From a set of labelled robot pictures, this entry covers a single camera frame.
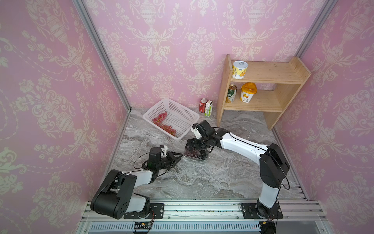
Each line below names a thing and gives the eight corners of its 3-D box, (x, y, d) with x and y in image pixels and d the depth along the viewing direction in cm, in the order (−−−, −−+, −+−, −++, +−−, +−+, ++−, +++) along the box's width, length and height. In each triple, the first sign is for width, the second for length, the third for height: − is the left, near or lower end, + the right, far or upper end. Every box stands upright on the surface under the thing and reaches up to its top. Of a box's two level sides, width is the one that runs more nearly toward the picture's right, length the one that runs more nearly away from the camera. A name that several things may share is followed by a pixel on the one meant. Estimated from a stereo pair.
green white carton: (204, 116, 118) (205, 104, 107) (205, 112, 120) (207, 100, 110) (210, 117, 117) (212, 105, 106) (211, 113, 119) (213, 101, 109)
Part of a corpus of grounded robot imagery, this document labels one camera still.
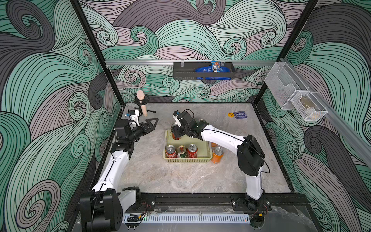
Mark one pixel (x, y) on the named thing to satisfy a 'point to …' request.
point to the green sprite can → (202, 121)
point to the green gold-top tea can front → (181, 152)
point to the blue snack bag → (209, 69)
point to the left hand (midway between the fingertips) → (153, 120)
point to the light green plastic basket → (205, 150)
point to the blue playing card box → (240, 114)
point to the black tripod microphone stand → (145, 101)
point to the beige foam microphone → (140, 96)
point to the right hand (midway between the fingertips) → (178, 127)
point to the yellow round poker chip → (231, 114)
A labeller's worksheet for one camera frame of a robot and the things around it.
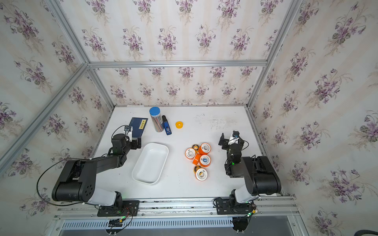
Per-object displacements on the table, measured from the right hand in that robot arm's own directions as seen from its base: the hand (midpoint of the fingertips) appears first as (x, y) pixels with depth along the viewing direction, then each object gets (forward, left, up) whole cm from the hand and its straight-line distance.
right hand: (232, 135), depth 90 cm
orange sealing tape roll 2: (-7, +17, -5) cm, 19 cm away
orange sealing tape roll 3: (-15, +22, -4) cm, 27 cm away
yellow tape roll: (+15, +35, -10) cm, 39 cm away
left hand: (-1, +63, -3) cm, 63 cm away
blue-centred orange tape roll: (-14, +17, -7) cm, 23 cm away
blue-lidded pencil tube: (+9, +48, +8) cm, 50 cm away
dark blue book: (+14, +66, -9) cm, 68 cm away
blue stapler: (+12, +44, -7) cm, 46 cm away
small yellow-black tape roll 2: (-18, +23, -9) cm, 30 cm away
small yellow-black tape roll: (-3, +23, -10) cm, 25 cm away
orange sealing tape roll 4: (-22, +20, -9) cm, 31 cm away
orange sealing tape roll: (-9, +26, -8) cm, 29 cm away
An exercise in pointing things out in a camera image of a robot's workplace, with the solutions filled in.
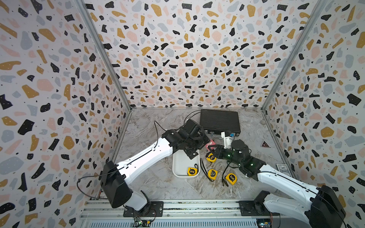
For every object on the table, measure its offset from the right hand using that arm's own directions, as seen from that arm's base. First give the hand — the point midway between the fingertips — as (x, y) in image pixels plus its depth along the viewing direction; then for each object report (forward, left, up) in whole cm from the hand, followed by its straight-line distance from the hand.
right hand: (208, 148), depth 77 cm
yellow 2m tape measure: (-10, -14, -17) cm, 24 cm away
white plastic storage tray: (-3, +15, -16) cm, 22 cm away
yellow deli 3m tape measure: (+2, -3, -16) cm, 16 cm away
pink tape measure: (+2, -1, +2) cm, 3 cm away
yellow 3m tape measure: (-8, -3, -16) cm, 18 cm away
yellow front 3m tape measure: (-7, +9, -16) cm, 20 cm away
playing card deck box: (-3, -47, -19) cm, 51 cm away
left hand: (-1, 0, +4) cm, 5 cm away
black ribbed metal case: (+32, -11, -14) cm, 36 cm away
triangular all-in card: (+15, -42, -20) cm, 48 cm away
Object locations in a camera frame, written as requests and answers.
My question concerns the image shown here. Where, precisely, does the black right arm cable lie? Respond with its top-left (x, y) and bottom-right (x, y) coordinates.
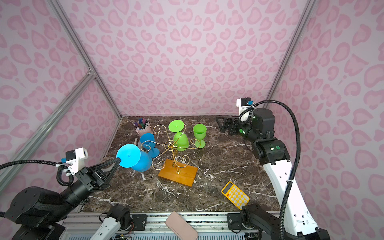
top-left (238, 99), bottom-right (301, 240)

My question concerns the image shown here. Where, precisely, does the green glass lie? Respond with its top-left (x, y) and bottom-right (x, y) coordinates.
top-left (193, 124), bottom-right (207, 149)
top-left (169, 120), bottom-right (189, 152)

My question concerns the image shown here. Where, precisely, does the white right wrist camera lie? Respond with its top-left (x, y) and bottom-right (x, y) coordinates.
top-left (236, 97), bottom-right (253, 115)

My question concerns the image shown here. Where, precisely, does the orange wooden rack base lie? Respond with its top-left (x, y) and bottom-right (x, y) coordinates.
top-left (159, 159), bottom-right (198, 187)

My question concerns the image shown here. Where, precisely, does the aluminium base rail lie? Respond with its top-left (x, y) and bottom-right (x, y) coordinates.
top-left (60, 212), bottom-right (270, 240)

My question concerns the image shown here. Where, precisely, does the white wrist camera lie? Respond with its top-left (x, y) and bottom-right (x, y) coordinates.
top-left (56, 148), bottom-right (89, 176)
top-left (236, 97), bottom-right (253, 115)

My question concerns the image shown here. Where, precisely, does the pink phone case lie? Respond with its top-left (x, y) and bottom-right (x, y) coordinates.
top-left (165, 212), bottom-right (199, 240)

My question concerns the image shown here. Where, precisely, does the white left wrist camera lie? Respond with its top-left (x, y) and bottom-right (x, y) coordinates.
top-left (56, 148), bottom-right (89, 176)

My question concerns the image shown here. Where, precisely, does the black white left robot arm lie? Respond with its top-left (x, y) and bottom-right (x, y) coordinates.
top-left (1, 158), bottom-right (121, 240)

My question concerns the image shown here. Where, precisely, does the blue glass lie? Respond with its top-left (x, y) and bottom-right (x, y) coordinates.
top-left (139, 133), bottom-right (160, 159)
top-left (116, 144), bottom-right (152, 172)

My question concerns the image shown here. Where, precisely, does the pink pen holder cup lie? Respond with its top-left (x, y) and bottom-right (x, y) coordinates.
top-left (134, 118), bottom-right (153, 137)

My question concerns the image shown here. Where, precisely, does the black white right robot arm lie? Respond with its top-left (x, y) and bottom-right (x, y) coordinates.
top-left (216, 108), bottom-right (330, 240)

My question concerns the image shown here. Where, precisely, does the gold wire glass rack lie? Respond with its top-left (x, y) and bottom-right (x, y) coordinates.
top-left (151, 125), bottom-right (198, 171)

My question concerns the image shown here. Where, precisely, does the yellow calculator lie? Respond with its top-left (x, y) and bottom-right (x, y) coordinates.
top-left (221, 181), bottom-right (250, 210)

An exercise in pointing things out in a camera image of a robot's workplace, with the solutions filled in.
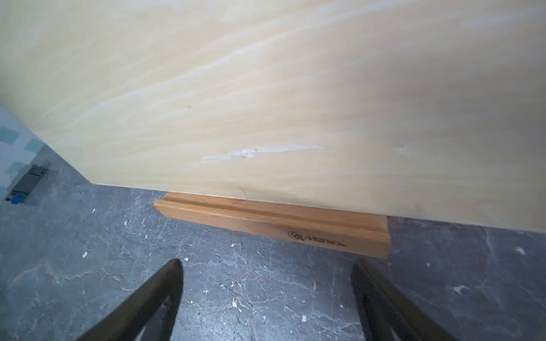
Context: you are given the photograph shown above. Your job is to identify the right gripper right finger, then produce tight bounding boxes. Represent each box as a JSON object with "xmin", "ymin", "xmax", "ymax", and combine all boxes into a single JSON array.
[{"xmin": 351, "ymin": 258, "xmax": 456, "ymax": 340}]

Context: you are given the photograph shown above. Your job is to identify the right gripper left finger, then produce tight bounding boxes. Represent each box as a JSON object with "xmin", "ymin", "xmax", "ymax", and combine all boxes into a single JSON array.
[{"xmin": 78, "ymin": 259, "xmax": 183, "ymax": 340}]

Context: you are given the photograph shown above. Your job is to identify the wooden easel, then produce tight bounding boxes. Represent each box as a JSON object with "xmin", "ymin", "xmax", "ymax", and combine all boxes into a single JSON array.
[{"xmin": 154, "ymin": 193, "xmax": 392, "ymax": 259}]

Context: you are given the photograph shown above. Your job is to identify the plywood board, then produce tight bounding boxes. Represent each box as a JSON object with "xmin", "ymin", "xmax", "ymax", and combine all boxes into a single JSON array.
[{"xmin": 1, "ymin": 1, "xmax": 545, "ymax": 232}]

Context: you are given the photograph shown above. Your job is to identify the small blue grey part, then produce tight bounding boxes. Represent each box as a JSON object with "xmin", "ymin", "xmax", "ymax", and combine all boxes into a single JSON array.
[{"xmin": 4, "ymin": 165, "xmax": 48, "ymax": 205}]

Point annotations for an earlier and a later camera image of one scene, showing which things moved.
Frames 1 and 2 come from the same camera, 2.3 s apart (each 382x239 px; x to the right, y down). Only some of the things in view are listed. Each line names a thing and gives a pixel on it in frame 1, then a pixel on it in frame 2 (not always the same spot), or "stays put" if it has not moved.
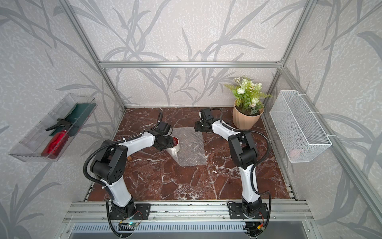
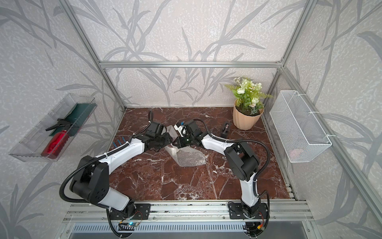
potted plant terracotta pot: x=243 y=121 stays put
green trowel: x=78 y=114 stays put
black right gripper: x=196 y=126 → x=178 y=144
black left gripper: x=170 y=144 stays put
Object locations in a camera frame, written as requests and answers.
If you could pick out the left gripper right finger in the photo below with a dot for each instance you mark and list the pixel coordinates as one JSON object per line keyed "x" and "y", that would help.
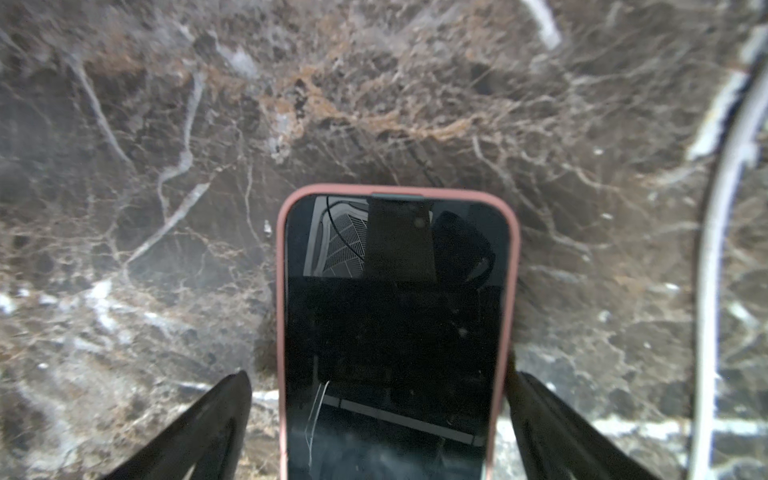
{"x": 554, "y": 441}

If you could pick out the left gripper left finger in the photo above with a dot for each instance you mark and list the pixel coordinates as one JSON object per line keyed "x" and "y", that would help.
{"x": 204, "y": 442}

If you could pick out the pink case phone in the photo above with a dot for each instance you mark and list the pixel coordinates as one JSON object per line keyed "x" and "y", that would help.
{"x": 394, "y": 313}

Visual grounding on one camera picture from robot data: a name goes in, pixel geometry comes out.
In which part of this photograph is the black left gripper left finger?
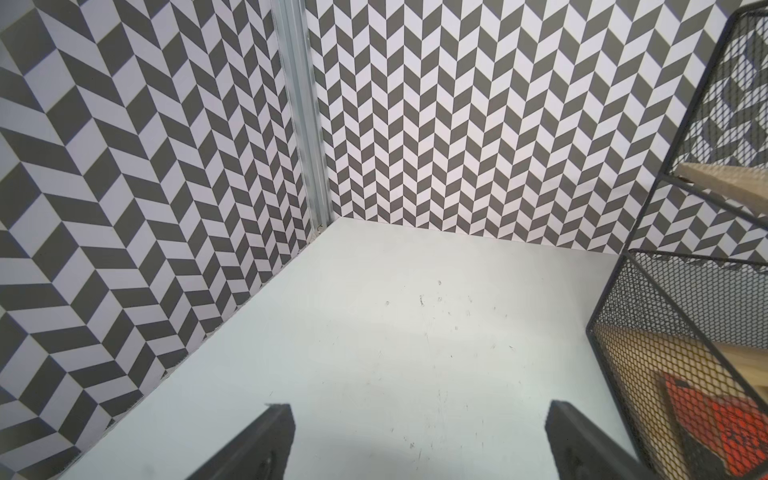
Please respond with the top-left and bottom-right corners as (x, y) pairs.
(188, 404), (296, 480)

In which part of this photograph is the aluminium corner post left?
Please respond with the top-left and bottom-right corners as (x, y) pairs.
(272, 0), (332, 233)

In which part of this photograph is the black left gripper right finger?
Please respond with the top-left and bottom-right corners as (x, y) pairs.
(545, 400), (657, 480)

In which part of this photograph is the black wire wooden shelf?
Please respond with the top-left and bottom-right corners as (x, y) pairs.
(586, 1), (767, 479)

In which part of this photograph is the red tea bag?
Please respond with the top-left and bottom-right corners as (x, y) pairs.
(658, 373), (767, 479)

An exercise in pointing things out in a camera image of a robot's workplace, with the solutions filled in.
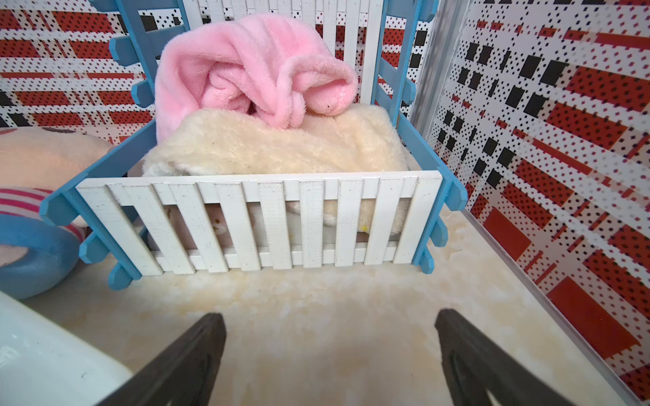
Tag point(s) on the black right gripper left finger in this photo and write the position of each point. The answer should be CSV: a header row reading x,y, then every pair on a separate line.
x,y
183,374

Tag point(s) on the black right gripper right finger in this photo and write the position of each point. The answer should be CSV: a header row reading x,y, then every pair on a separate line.
x,y
477,370

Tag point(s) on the white plastic storage box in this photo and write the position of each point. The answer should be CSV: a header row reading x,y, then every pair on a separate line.
x,y
44,364

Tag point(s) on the plush doll pink head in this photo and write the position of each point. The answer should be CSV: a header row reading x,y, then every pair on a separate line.
x,y
35,162

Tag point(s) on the blue white toy crib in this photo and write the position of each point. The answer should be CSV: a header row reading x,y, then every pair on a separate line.
x,y
183,225

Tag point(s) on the cream fluffy blanket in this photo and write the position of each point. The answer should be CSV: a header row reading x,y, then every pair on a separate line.
x,y
223,142

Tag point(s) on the pink fleece blanket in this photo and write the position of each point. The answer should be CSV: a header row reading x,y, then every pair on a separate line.
x,y
271,66

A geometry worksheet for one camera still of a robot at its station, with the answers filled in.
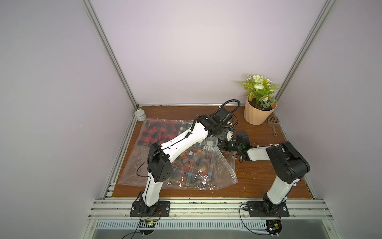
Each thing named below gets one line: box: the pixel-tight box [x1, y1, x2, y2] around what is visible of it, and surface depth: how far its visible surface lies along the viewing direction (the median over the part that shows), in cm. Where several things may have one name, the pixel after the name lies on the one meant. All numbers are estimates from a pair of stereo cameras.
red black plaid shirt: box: [137, 119, 182, 146], surface depth 105 cm
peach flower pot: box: [243, 95, 278, 126], surface depth 101 cm
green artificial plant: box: [238, 74, 282, 111], surface depth 94 cm
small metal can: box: [134, 109, 147, 122], surface depth 112 cm
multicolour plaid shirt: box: [171, 148, 214, 188], surface depth 85 cm
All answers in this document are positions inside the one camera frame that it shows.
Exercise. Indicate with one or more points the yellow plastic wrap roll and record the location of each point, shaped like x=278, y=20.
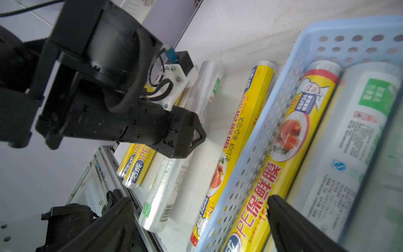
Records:
x=284, y=157

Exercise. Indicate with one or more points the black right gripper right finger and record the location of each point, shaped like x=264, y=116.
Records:
x=292, y=232

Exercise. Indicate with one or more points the yellow roll far left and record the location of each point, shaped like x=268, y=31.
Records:
x=127, y=160

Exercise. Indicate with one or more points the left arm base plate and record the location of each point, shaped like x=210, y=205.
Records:
x=66, y=222

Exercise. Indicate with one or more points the blue plastic basket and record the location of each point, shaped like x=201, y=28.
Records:
x=347, y=42

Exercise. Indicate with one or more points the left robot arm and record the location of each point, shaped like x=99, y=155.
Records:
x=100, y=75

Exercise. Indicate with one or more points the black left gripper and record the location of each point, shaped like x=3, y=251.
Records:
x=79, y=111

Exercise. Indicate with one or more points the clear wrap roll red label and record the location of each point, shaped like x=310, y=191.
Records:
x=377, y=223

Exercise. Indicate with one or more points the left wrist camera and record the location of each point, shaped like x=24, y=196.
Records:
x=175, y=81

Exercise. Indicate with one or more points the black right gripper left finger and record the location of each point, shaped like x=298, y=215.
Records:
x=110, y=233

▶ _Task description_: Search the records above for the string "plaid". Copy every line that contains it.

▶ _Problem solution_:
red black plaid shirt: box: [137, 119, 182, 146], surface depth 105 cm
multicolour plaid shirt: box: [171, 148, 214, 188], surface depth 85 cm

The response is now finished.